Con cada inscripción en Facebook se creaba de facto una página web desplegable (llamada «muro») que incluía una foto, llamada «foto de perfil», que cada cual elegía y cambiaba a voluntad. En esa página de acceso público (a menos que dicho acceso se restringiera voluntariamente) figuraba una serie cronológica de posts o, dicho de otra manera, mensajes enviados por nuestros contactos, que a su vez habían abierto una cuenta. Cada vez que nos conectábamos veíamos un resumen de la actividad de esos muros interactivos, los de nuestros contactos. Descubríamos lo que fulano había escrito en el muro de mengano, lo que a zutano le había gustado o no. Toda la producción visual de la humanidad desde la prehistoria resurgía a ráfagas. Facebook era un laberinto de millones de imágenes, textos, vídeos y enlaces; un parque en expansión dentro de otro parque en expansión.
El anunciado futuro, durante tanto tiempo sin rostro, por fin estaba aquí: en la abstracción de colosales centros de datos que no se visitaban, «granjas» sin animales donde se producían, almacenaban y distribuían secuencias de programación. Más allá de nuestras sencillas interacciones en Facebook, vivíamos una realidad aumentada que, como leíamos en la enciclopedia colaborativa en línea Wikipedia, consistía en la superposición, en tiempo real, de patrones virtuales 2 o 3D sobre nuestra percepción natural de la realidad. Apuntábamos con nuestros teléfonos hacia una estación de metro para saber cuándo pasaría el próximo tren. O hacia el cielo para recordar el nombre de una estrella. Mientras las videoconferencias dejaban de ser una fantasía para convertirse en una práctica habitual en tiempo récord, la magia primitiva envejecía de golpe.
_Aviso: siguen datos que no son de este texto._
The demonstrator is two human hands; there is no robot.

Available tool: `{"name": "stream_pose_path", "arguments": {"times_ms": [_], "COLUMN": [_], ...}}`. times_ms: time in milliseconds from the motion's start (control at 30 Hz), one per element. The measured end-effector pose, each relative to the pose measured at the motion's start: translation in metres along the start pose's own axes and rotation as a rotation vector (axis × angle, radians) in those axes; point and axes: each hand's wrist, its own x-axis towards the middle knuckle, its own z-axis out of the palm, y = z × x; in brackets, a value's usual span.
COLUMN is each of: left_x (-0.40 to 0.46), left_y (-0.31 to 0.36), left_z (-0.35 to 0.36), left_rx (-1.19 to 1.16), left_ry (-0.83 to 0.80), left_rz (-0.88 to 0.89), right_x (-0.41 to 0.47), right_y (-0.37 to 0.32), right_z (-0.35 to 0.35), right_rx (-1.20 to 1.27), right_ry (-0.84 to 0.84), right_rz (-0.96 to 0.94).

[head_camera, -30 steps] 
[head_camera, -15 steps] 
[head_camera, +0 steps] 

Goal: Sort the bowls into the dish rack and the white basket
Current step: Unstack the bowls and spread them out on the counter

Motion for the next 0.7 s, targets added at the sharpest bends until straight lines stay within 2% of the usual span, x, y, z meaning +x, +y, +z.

La primera vez que Éric —artista que vivía en Berlín— puso un espejo frente al ordenador durante una sesión de Skype y supe cómo se reflejaba mi cara a 876 kilómetros de distancia, no pude evitar llorar de la risa, como si hubiésemos descubierto el fuego. A menudo sentía la necesidad de vivir un siglo extra para entender lo que nos pasaba. Incluso nuestra muerte había cambiado. Nos empezábamos a plantear la cuestión de nuestra supervivencia digital. Planeaba escribir un Breve tratado de la cuarta dimensión.